Bob: Hey Alice. Got a sec?
Alice: Sure Bob. What’s up?
Bob: I was trying to use system X and I run into problem Y. I …
Alice: Oh, must be issue Z? That concurrency bug surfaces from time to time.
This can go one of 2 ways. Either, Alice is on the money and has helped Bob figure it quickly.
Bob: Oh! Right! I hadn’t thought about that. Why is that?
Alice: My pleasure.
etc.
Or alternatively, Alice is off the mark:
Bob: I don’t think so. I’m seeing more of issue A.
Alice: I see. Must be the installation ordering!
etc.
In both these cases, Alice quickly concludes what issue Bob might be facing. With her wealth of experience on the team and deep knowledge of the systems, she is able to usually have a good idea what the issue is. However, in both cases, Alice unintentionally doesn’t allow Bob to complete his thoughts. What else could Bob have said about the issue? He, for instance, could have elaborated on the steps he had taken so far, and how he went about trying to figure out the issue. All this information could have given Alice more context and a better opportunity to coach Bob as he ramps up on the team even better. It also could have fostered more relationship building between them. Unfortunately, this doesn’t happen.

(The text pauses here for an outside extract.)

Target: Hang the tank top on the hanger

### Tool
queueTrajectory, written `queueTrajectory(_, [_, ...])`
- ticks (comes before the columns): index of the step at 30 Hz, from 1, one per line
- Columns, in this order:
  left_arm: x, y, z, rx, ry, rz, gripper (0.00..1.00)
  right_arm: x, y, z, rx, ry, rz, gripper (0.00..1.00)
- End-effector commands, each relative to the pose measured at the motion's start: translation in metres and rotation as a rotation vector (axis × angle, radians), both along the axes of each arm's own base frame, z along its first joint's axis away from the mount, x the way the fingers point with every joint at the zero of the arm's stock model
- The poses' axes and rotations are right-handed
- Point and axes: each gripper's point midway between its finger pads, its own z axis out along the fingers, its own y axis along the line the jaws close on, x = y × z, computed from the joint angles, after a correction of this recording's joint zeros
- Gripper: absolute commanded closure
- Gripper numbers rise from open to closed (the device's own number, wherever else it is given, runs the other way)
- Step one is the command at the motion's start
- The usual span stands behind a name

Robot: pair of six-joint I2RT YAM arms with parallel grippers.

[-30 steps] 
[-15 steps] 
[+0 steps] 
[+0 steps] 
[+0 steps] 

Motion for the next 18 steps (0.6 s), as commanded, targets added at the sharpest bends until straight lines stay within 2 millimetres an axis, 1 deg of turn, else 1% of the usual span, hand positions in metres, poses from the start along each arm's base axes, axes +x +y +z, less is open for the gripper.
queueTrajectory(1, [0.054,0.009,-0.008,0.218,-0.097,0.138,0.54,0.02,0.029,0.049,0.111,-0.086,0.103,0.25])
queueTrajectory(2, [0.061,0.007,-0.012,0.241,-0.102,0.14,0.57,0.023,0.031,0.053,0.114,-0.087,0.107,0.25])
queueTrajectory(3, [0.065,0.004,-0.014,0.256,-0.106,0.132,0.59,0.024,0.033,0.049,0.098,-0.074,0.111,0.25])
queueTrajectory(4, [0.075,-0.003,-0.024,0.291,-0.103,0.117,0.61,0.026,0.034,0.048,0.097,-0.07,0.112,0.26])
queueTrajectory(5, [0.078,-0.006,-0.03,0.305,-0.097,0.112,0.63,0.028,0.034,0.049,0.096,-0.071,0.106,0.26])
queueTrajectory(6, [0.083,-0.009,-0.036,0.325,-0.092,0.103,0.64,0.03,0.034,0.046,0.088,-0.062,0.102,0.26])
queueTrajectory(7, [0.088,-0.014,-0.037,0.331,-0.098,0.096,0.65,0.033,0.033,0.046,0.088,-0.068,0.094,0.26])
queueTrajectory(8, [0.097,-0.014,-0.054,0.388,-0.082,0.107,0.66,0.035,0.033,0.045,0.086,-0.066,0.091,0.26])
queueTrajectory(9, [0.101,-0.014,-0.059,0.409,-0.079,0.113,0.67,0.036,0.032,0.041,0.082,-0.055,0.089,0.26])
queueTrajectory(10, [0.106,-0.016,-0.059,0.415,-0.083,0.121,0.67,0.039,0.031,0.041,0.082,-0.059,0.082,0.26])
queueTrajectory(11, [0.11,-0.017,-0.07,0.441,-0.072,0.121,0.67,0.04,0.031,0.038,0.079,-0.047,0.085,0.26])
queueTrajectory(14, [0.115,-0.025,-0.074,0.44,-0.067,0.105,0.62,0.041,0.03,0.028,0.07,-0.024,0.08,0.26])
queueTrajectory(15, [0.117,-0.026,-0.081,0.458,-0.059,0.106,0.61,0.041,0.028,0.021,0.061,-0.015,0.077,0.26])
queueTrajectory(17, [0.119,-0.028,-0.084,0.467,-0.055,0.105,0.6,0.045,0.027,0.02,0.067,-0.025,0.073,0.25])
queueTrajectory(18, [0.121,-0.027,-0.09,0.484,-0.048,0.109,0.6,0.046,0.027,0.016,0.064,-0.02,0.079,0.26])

Cases such as this are very common. Let’s look at Juan a manager and Neda, an engineer that reports to him:
Juan: Hey Neda! How’s the project going?
Neda: The project is coming along well. I do have some reservations on it’s value to the company. It…
Juan: What aspects are giving you reservations?
Neda: The project will take Y months and at best generate Z in revenue. I…
Juan: That sounds pretty decent to me. This project has been a long time coming and will have impact around the company beyond revenue. It will…
Juan does a good job trying to understand the problem a bit better at the start asking a clarifying question. However, when he gets a whiff of what he thinks the issue is, he quickly jumps to address it, attempting to complete Neda’s thoughts.
Unfortunately, it isn’t possible to truly know what another’s thoughts are. We simply cannot (yet) read each other’s minds. If we don’t let others finish their thought, we risk souring the conversation and/or relationship: whether that means the other person has to correct us and redirect the conversation or that the other person resorts to not voicing their opinions.
We all have busy schedules and want to be efficient in our conversations. As leaders, we often are having similar conversations with many different people. So much so, that we usually know what the person is “getting at”; it is very tempting to make the connections! The crux though, is that when we guess wrong, it can be disastrous.
So the next time you have the urge, pressing as it may be, to complete someone’s thoughts, hold your tongue. Let them go over what they think even if you’ve heard it all before. Before you respond, ask yourself, have they finished their thought? Are you about to complete their thought because you think you know what they are getting at? Don’t respond until they finish. With all the context they give you, give them that great response! They will appreciate you for it. If you really must, and can’t fight the urge, count down for 5 seconds of silence or try asking a clarifying question instead.